Mark Robertson’s letter (2/7, “Reaganomics worked”) was well researched and generally correct except for one important omission. He forgot to mention that during Reagan’s eight years in office, our national debt nearly tripled, primarily because federal spending soared. Predictably, the combination of lower tax rates and increased spending gave our economy a boost, but we’re paying the price today.
The current stimulus package dwarfs anything we’ve done since the New Deal, and it will have serious long-term consequences. The national debt as a percentage of gross domestic product is approaching a level not seen since the early 1950s, in the aftermath of World War II.
There is no easy way out of this. At some point we’ll need to increase taxes, cut spending, or both. I just hope that when the current recession ends our elected officials will have the intelligence and courage to do the right thing.
“There are lies, damned lies and statistics.” Whoever first uttered that phrase must have tutored the defenders of Reaganomics.
At Ronald Reagan’s inauguration: Sky high interest rates? Given. Soaring inflation? Yeah. Climbing unemployment? Maybe.

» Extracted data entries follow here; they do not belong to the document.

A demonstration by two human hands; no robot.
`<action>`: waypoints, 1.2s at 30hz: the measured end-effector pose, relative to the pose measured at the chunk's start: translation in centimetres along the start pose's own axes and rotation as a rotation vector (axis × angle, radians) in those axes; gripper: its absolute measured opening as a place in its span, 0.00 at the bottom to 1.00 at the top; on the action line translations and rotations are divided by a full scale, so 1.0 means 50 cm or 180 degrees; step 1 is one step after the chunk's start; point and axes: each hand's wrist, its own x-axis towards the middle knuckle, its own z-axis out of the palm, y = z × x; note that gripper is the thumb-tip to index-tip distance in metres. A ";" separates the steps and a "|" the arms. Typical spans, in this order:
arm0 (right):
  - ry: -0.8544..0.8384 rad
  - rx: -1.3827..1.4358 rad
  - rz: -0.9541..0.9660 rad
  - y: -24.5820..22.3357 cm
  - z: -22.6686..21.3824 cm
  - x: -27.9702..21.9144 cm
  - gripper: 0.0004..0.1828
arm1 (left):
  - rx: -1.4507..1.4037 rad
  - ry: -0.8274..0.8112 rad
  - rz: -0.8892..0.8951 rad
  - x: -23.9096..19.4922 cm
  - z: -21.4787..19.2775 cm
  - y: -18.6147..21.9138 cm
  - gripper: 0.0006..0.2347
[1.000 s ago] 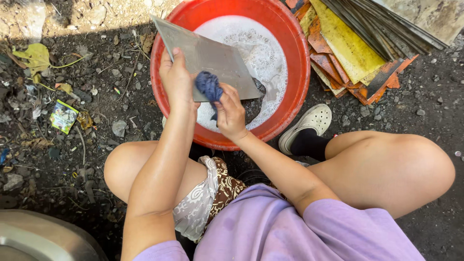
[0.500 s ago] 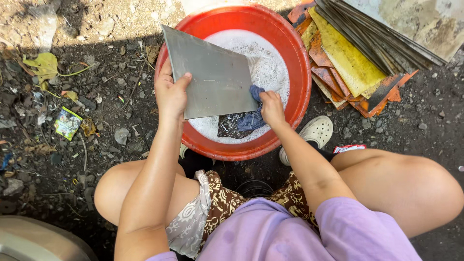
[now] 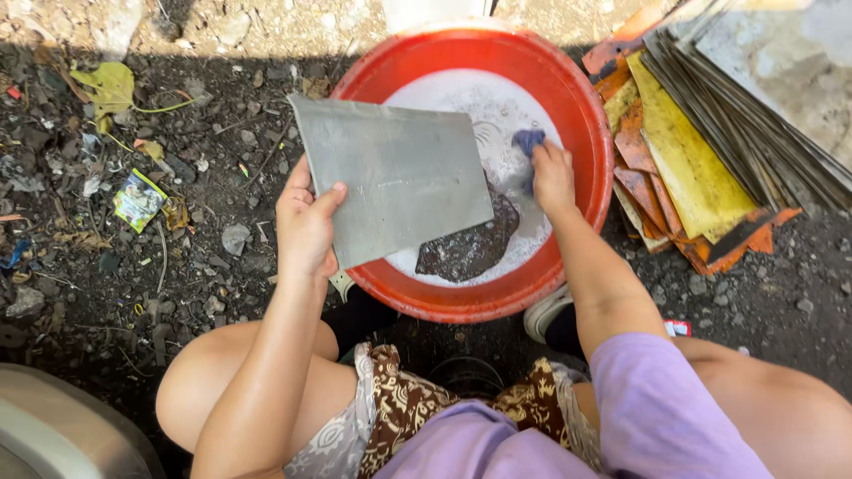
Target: The person sits on the ground and scrubs rectangular metal sheets with a blue cloth using soapy water from a red basin. They repeatedly dip the cloth, wipe both sides of each sheet, and place cleaned sheets onto a nearby stack.
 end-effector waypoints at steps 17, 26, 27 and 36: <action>-0.0735 0.2890 0.2898 -0.006 0.031 -0.045 0.23 | 0.0689 -0.0402 0.0335 0.012 0.017 -0.010 0.32; -0.0407 0.4083 0.0246 -0.323 -0.211 0.040 0.28 | 0.0927 -0.0325 0.0950 0.019 0.067 -0.011 0.35; -0.0382 0.3977 -0.0043 -0.368 -0.219 0.042 0.28 | 0.0868 -0.0343 0.0863 0.017 0.069 -0.014 0.35; 0.0889 0.2184 -0.0452 -0.568 -0.064 0.018 0.17 | 0.1108 -0.0585 0.0813 0.022 0.039 -0.015 0.33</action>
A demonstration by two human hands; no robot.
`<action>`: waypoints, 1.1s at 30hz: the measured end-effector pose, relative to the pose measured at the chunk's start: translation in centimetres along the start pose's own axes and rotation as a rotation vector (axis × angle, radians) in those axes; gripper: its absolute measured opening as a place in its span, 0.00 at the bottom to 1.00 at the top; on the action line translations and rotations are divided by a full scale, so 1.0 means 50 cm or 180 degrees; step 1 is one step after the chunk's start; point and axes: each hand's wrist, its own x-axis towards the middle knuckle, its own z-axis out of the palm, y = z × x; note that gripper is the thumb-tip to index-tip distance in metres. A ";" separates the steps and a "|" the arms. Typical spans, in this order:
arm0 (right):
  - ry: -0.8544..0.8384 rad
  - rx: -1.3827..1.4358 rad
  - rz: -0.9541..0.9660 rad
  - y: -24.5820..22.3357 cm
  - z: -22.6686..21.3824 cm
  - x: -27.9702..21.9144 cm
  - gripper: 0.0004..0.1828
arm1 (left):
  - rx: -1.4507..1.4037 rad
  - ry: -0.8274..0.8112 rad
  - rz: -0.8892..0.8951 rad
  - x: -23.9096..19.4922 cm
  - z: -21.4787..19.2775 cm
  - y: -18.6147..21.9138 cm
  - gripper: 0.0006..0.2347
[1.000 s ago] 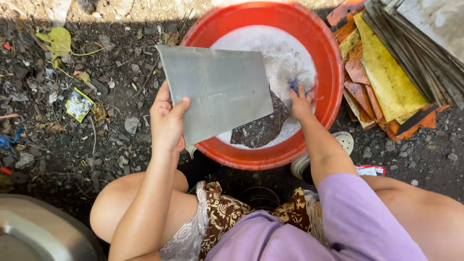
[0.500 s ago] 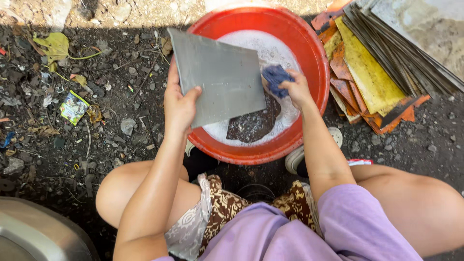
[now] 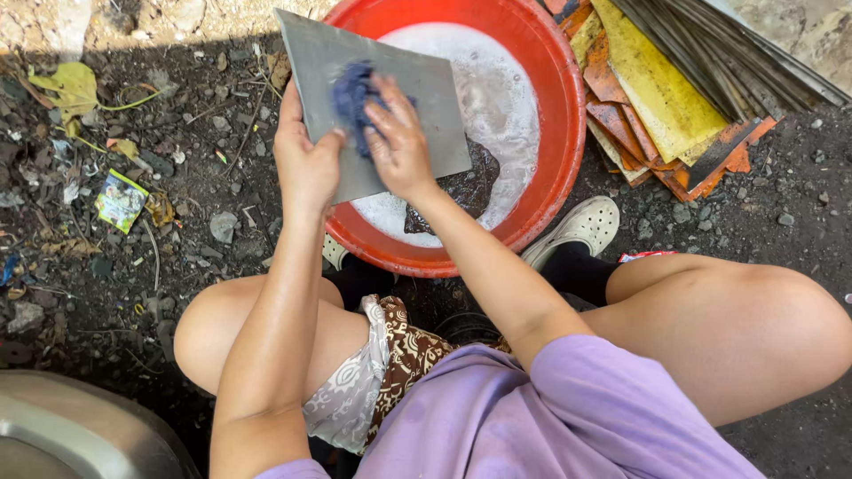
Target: The person sits on the ground and scrubs rectangular metal sheets with a blue cloth using soapy water from a red basin. They repeatedly dip the cloth, wipe both sides of each sheet, and place cleaned sheets onto a nearby stack.
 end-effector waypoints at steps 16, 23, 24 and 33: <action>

But here is where reality intrudes and this situation is different. There was no war, no collapsing stock market, no epidemic of foreclosures spreading like wildfire, no plethora of large corporations cutting jobs like a barber in boot camp and no bevy of financial pirates grabbing their booty and scurrying like cockroaches for cover. Some clam that tax cuts and deregulation worked wonders in the 1980s. Perhaps, but most likely the rich just got richer and seeds were sown for our current woes.
Is Reaganomics the right thing for 2009? No. Barack Obama must oversee a process that stops the bleeding and starts the healing. What the defenders of Reaganomics refuse to acknowledge is that the bleeding was caused by years of financial system abuse by a lot of people who utter the mantra of Reaganomics while they line their own pockets.